I was dressed up, made up, designed-up, covered-up to look exactly like all of the the girls. The girls who directed you to the entrance, who offered you a drink, who handed you the catalogue, who scuttled back and forth along the street, up the stairs, to the walls where they placed those lovely lovely red dots. I looked just like one of them.


See? I told you it was not about me.







observations: On Tuesday night, the new OxCrimes Anthology was launched in London, at Henry Sotheran, a rare-book-dealers near Piccadilly. A party in a bookshop! What could be nicer, especially as the shop is so beautiful and perfect it looks like a stageset. I was lucky enough to score an invite, went along, and had a great time. I even took some photos.

The anthology is a dreamteam of fabulous writers: you can find more details on the Oxfam website here and at Profile, the publishers, here.The 27 authors include Ian Rankin, Val McDermid, Alexander McCall Smith, Fred Vargas, Adrian McKinty and George Pelecanos. All genres covered, and all great stories, nearly all of them specially written for the book.

So: basically, try and buy it if you can. Great stories, and I promise you that the money raised for Oxfam could not be going to a better cause, it will be used for the very best purposes.  You can buy it in all the usual places, you can get it for Kindle, and it is available for Kindle in the USA. If you buy the paperback from your local Oxfam shop in the UK, more of the money goes to Oxfam...


It’s hard to pick favourites when the book is so good, but I did love Neil Gaiman’s story of Sherlock Holmes and bees, perfection. And Stella Duffy’s creepy story about an installation artist was another winner – making you think about all kinds of artists and their work. I’ll do another entry on more of the stories in a few days’ time.



This picture gives a good impression of the lovely shop, and features authors such as Christopher Fowler, Maxim Jakubowski and Anne Zouroudi, and also Sian Williams, who translates Fred Vargas (amongst others).

Sherlock Holmes might easily be looking at bees in the top picture, by the classic Holmes illustrator Sidney Paget. The second one is an American sculptor, Brenda Putnam, from the Smithsonian.

Holmes appeared in this entry with Irene Adler, and a photo of Sidney Paget himself appeared in the entry for this Holmes pastiche. More worrying artists in Claire Messud’s book, The Woman Upstairs.

Comments

  1. Sounds a great book and event and its something I'll consider buying when I cross paths with it. From the author names on the cover - I have read and enjoyed over half of them.

    I'm conflicted when I think of large charities and the amount they pay their executives though.

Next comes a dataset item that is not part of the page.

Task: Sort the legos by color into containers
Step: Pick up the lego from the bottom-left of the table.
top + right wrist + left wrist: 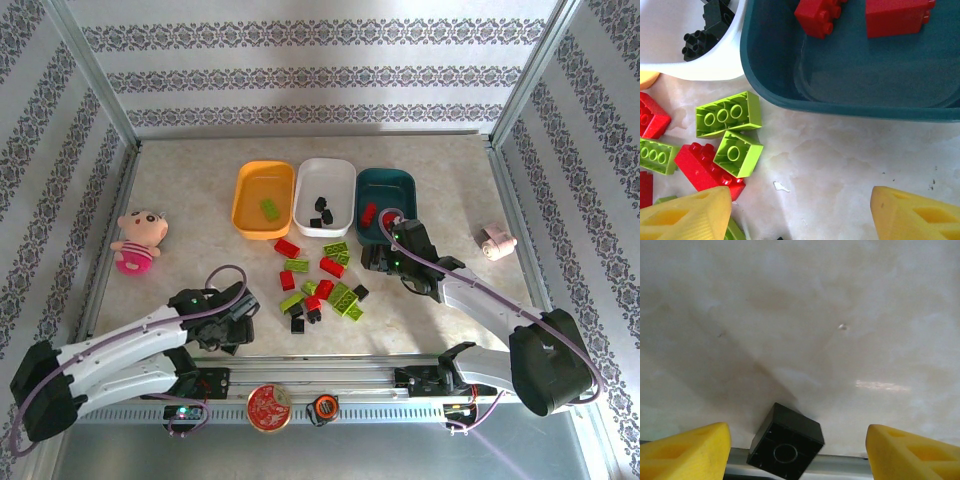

But there is the balancing argument that paying those types of salaries attracts administrators of a certain calibre that ultimately proves successful for the charity operating efficiently and raising more money.
    (Lifted from an article in the Telegraph......In a statement, Oxfam said Lady Stocking was due to paid £119,560 in 2012/13 - which means that her pay increased by 19 per cent from £100,008 in 2009/10 "which is in the lower quartile of what other large charities paid for their chief executives".)

    Maybe I'm feeling grumpy today.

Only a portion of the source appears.